• EXERCISE
In the copy, include every entry exactly but none of the images.

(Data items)

===============

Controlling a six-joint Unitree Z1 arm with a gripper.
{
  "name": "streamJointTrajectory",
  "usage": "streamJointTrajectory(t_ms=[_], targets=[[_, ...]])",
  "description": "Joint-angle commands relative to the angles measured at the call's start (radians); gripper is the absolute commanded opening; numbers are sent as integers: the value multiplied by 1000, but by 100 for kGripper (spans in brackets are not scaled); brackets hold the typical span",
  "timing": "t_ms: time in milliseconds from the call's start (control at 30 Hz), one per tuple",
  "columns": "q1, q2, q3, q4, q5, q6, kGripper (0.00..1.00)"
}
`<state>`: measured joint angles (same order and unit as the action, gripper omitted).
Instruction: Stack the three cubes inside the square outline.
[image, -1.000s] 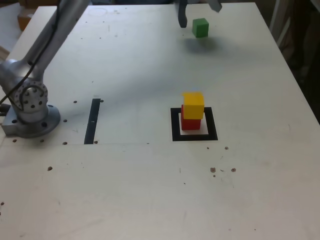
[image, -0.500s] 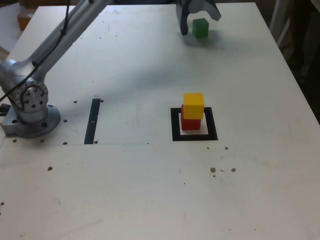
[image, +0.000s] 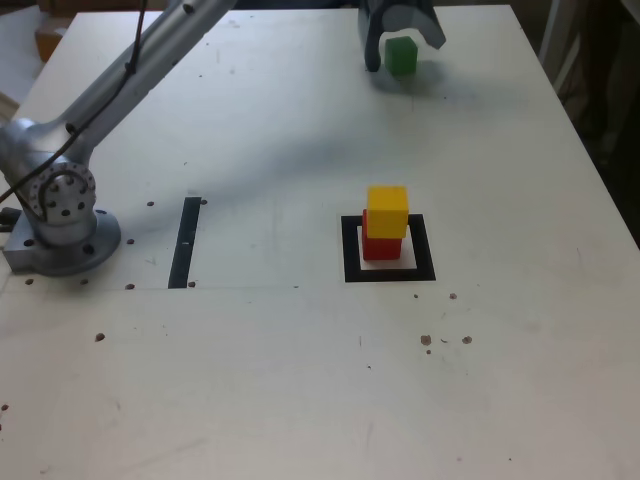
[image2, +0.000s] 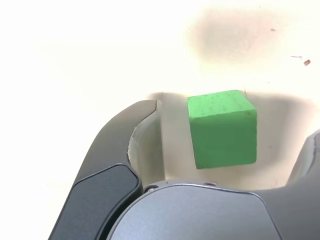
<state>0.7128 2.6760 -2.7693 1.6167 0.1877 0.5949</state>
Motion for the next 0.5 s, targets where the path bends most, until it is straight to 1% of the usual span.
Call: streamJointTrajectory(t_ms=[0,133,333,467], targets=[[-1,10,-28,14,-2,3,86],[0,22,-42,15,-5,3,80],[1,45,-63,15,-6,3,75],[-1,50,-84,13,-1,4,68]])
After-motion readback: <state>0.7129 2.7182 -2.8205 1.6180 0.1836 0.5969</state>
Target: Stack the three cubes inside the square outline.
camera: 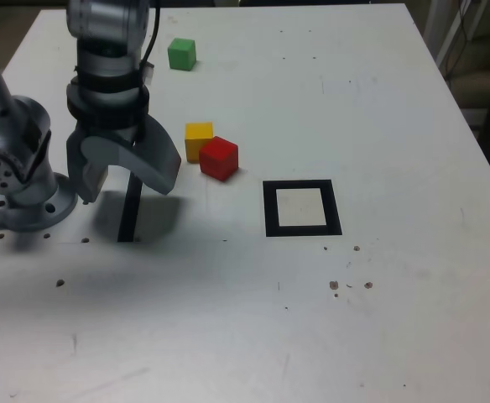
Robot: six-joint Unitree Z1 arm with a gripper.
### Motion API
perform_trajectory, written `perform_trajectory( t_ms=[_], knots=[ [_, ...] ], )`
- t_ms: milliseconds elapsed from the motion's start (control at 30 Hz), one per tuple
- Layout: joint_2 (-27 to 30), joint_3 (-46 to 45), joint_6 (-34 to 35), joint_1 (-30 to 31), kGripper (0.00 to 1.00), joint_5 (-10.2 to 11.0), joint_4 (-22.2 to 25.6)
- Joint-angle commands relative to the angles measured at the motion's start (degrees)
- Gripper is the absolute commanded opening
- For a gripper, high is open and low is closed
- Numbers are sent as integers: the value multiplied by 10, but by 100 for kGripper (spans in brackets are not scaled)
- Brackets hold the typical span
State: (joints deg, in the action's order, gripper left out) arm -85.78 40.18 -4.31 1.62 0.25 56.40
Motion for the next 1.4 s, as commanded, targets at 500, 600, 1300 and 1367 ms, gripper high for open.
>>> perform_trajectory(
  t_ms=[500, 600, 1300, 1367],
  knots=[
    [-4, 0, 1, 0, 99, 1, -3],
    [-5, 2, 1, 0, 99, 0, -3],
    [-45, 119, 37, 0, 99, 6, 92],
    [-53, 134, 45, 0, 99, 2, 90]
  ],
)
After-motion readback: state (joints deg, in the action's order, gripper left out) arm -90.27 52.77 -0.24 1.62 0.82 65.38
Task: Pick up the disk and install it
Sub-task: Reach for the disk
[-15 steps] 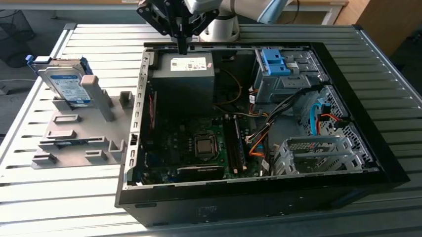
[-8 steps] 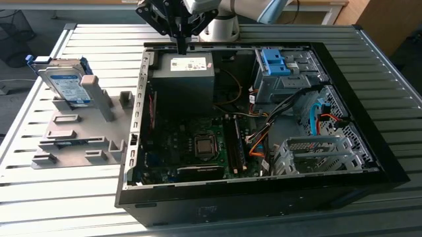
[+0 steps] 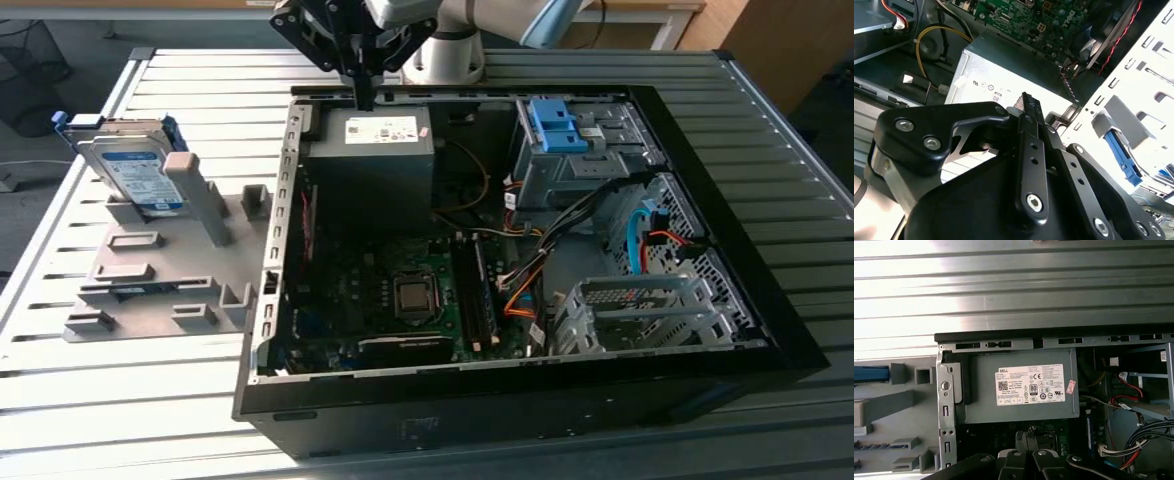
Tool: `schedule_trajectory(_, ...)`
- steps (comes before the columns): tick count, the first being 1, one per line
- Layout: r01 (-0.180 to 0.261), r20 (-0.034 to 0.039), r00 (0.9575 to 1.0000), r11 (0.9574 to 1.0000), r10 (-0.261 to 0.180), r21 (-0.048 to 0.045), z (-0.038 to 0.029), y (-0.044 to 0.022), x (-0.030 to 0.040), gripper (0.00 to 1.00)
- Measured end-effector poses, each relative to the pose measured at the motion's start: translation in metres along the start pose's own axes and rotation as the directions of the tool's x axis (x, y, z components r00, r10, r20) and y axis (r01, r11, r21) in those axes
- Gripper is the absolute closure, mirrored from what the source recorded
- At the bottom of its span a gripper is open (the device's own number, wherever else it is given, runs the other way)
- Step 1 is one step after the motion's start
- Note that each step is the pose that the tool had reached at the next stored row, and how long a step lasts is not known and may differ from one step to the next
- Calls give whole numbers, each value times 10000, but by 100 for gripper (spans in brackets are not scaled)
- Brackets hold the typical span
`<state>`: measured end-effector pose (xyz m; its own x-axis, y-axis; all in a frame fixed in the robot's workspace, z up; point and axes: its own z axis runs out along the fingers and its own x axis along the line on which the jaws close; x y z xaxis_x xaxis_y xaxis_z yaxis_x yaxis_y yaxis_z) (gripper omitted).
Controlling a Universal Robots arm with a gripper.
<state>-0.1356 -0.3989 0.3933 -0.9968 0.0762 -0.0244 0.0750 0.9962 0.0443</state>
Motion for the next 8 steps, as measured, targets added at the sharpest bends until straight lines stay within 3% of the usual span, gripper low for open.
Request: schedule_trajectory(8, -1, 0, 10000, 10000, 1, 0, 0, -1, 16, 89)
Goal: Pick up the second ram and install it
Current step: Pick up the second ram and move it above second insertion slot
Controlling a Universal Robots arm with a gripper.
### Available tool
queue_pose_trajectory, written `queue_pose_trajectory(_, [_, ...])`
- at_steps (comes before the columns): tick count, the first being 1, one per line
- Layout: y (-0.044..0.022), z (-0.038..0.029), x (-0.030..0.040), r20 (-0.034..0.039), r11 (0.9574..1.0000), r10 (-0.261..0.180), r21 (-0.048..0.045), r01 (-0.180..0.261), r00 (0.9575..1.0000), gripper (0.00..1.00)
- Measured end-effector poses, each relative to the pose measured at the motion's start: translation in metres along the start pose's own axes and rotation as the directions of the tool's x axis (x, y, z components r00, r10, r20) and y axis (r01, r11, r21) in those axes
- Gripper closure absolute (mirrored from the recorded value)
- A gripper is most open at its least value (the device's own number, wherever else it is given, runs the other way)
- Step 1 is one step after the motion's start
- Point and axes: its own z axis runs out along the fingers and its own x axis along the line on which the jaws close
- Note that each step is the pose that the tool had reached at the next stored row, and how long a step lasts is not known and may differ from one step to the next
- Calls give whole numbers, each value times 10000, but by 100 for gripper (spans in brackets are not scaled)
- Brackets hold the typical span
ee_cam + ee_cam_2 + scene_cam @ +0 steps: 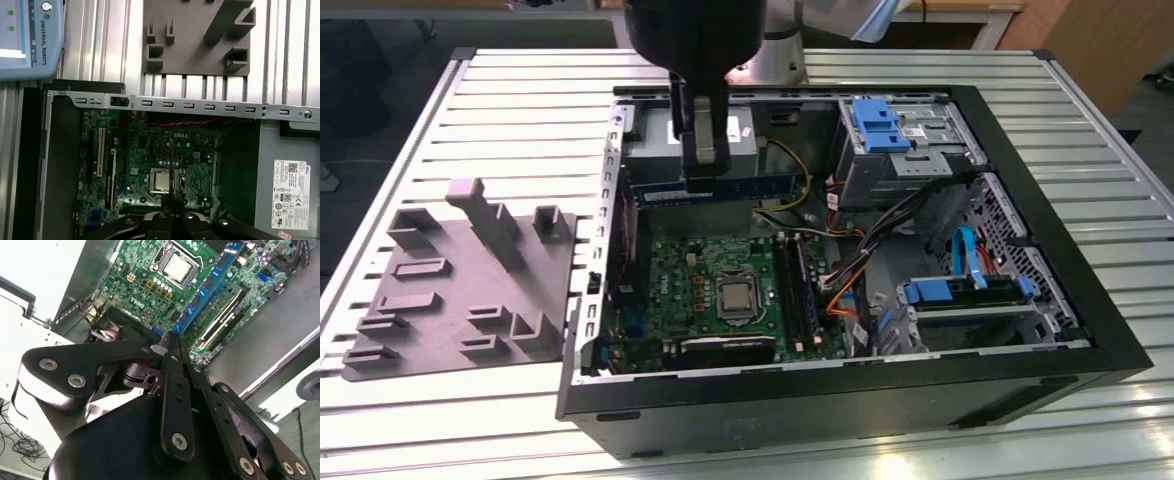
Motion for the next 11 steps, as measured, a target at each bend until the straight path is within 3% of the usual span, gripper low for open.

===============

• RESPONSE TO THIS TASK
Controlling a six-joint Unitree Z1 arm with a gripper.
{
  "name": "streamJointTrajectory",
  "usage": "streamJointTrajectory(t_ms=[_], targets=[[_, ...]])",
  "description": "Joint-angle commands relative to the angles measured at the call's start (radians); gripper is the absolute commanded opening; numbers are sent as integers: the value multiplied by 1000, but by 100 for kGripper (spans in brackets are not scaled); brackets hold the typical span",
  "timing": "t_ms: time in milliseconds from the call's start (control at 30 Hz), one per tuple",
  "columns": "q1, q2, q3, q4, q5, q6, kGripper (0.00..1.00)"
}
`<state>`: measured joint angles (same order and unit as the action, gripper omitted).
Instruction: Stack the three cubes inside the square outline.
[image, -1.000s] 
[image, -0.500s] 
[image, +0.000s] 
[image2, +0.000s] 
<state>0.7128 2.6760 -2.7693 1.6167 0.1877 0.5949</state>
Motion for the next 0.5 s, targets where the path bends most, until it is straight to 1% of the usual span.
Call: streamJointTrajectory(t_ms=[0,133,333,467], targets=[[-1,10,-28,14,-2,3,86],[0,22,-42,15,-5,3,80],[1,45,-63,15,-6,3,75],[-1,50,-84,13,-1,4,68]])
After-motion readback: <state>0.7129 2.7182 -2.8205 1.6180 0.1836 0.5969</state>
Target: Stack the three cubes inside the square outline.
camera: 
Robot: six-joint Unitree Z1 arm with a gripper.
### Motion API
perform_trajectory, written `perform_trajectory( t_ms=[_], knots=[ [_, ...] ], )`
- t_ms: milliseconds elapsed from the motion's start (control at 30 Hz), one per tuple
- Layout: joint_2 (-27 to 30), joint_3 (-46 to 45), joint_6 (-34 to 35), joint_1 (-30 to 31), kGripper (0.00 to 1.00), joint_5 (-10.2 to 11.0), joint_4 (-22.2 to 25.6)
- Joint-angle commands relative to the angles measured at the motion's start (degrees)
- Gripper is the absolute commanded opening
- For a gripper, high is open and low is closed
- Numbers are sent as integers: the value multiplied by 10, but by 100 for kGripper (spans in brackets are not scaled)
- Brackets hold the typical span
State: (joints deg, in the action's order, gripper left out) arm -85.78 40.18 -4.31 1.62 0.25 56.40
Motion for the next 1.4 s, as commanded, targets at 500, 600, 1300 and 1367 ms, gripper high for open.
>>> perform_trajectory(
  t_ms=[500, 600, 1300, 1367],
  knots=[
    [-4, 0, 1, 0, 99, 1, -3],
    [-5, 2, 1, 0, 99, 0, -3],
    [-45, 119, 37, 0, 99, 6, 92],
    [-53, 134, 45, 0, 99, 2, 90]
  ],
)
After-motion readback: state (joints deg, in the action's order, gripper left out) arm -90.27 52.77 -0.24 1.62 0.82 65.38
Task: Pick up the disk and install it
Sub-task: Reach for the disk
[-15 steps] 
[-8 steps] 
[+0 steps] 
Tool: `schedule_trajectory(_, ...)`
- steps (comes before the columns): tick count, the first being 1, one per line
- Layout: r01 (-0.180 to 0.261), r20 (-0.034 to 0.039), r00 (0.9575 to 1.0000), r11 (0.9574 to 1.0000), r10 (-0.261 to 0.180), r21 (-0.048 to 0.045), z (-0.038 to 0.029), y (-0.044 to 0.022), x (-0.030 to 0.040), gripper (0.00 to 1.00)
- Measured end-effector poses, each relative to the pose measured at the motion's start: translation in metres along the start pose's own axes and rotation as the directions of the tool's x axis (x, y, z components r00, r10, r20) and y axis (r01, r11, r21) in those axes
- Gripper is the absolute closure, mirrored from what the source recorded
- At the bottom of its span a gripper is open (the device's own number, wherever else it is given, runs the other way)
- Step 1 is one step after the motion's start
- Note that each step is the pose that the tool had reached at the next stored row, and how long a step lasts is not known and may differ from one step to the next
- Calls give whole numbers, each value times 10000, but by 100 for gripper (spans in brackets are not scaled)
- Brackets hold the typical span
`<state>`: measured end-effector pose (xyz m; its own x-axis, y-axis; all in a frame fixed in the robot's workspace, z up; point and axes: its own z axis runs out along the fingers and its own x axis along the line on which the jaws close; x y z xaxis_x xaxis_y xaxis_z yaxis_x yaxis_y yaxis_z) (gripper omitted).
Controlling a Universal Robots arm with a gripper.
<state>-0.1356 -0.3989 0.3933 -0.9968 0.0762 -0.0244 0.0750 0.9962 0.0443</state>
Motion for the next 8 steps, as measured, targets added at the sharpest bends until straight lines stay within 3% of the usual span, gripper low for open.
Request: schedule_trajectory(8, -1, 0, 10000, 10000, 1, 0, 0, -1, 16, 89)
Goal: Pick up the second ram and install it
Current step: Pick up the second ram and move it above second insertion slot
Controlling a Universal Robots arm with a gripper.
### Available tool
queue_pose_trajectory, written `queue_pose_trajectory(_, [_, ...])`
- at_steps (comes before the columns): tick count, the first being 1, one per line
- Layout: y (-0.044..0.022), z (-0.038..0.029), x (-0.030..0.040), r20 (-0.034..0.039), r11 (0.9574..1.0000), r10 (-0.261..0.180), r21 (-0.048..0.045), r01 (-0.180..0.261), r00 (0.9575..1.0000), gripper (0.00..1.00)
- Measured end-effector poses, each relative to the pose measured at the motion's start: translation in metres along the start pose's own axes and rotation as the directions of the tool's x axis (x, y, z components r00, r10, r20) and y axis (r01, r11, r21) in those axes
- Gripper closure absolute (mirrored from the recorded value)
- A gripper is most open at its least value (the device's own number, wherever else it is given, runs the other way)
- Step 1 is one step after the motion's start
- Point and axes: its own z axis runs out along the fingers and its own x axis along the line on which the jaws close
- Note that each step is the pose that the tool had reached at the next stored row, and how long a step lasts is not known and may differ from one step to the next
- Calls give whole numbers, each value times 10000, but by 100 for gripper (spans in brackets are not scaled)
- Brackets hold the typical span
ee_cam + ee_cam_2 + scene_cam @ +0 steps: 
Motion for the next 11 steps, as measured, a target at each bend until the straight path is within 3% of the usual span, gripper low for open.

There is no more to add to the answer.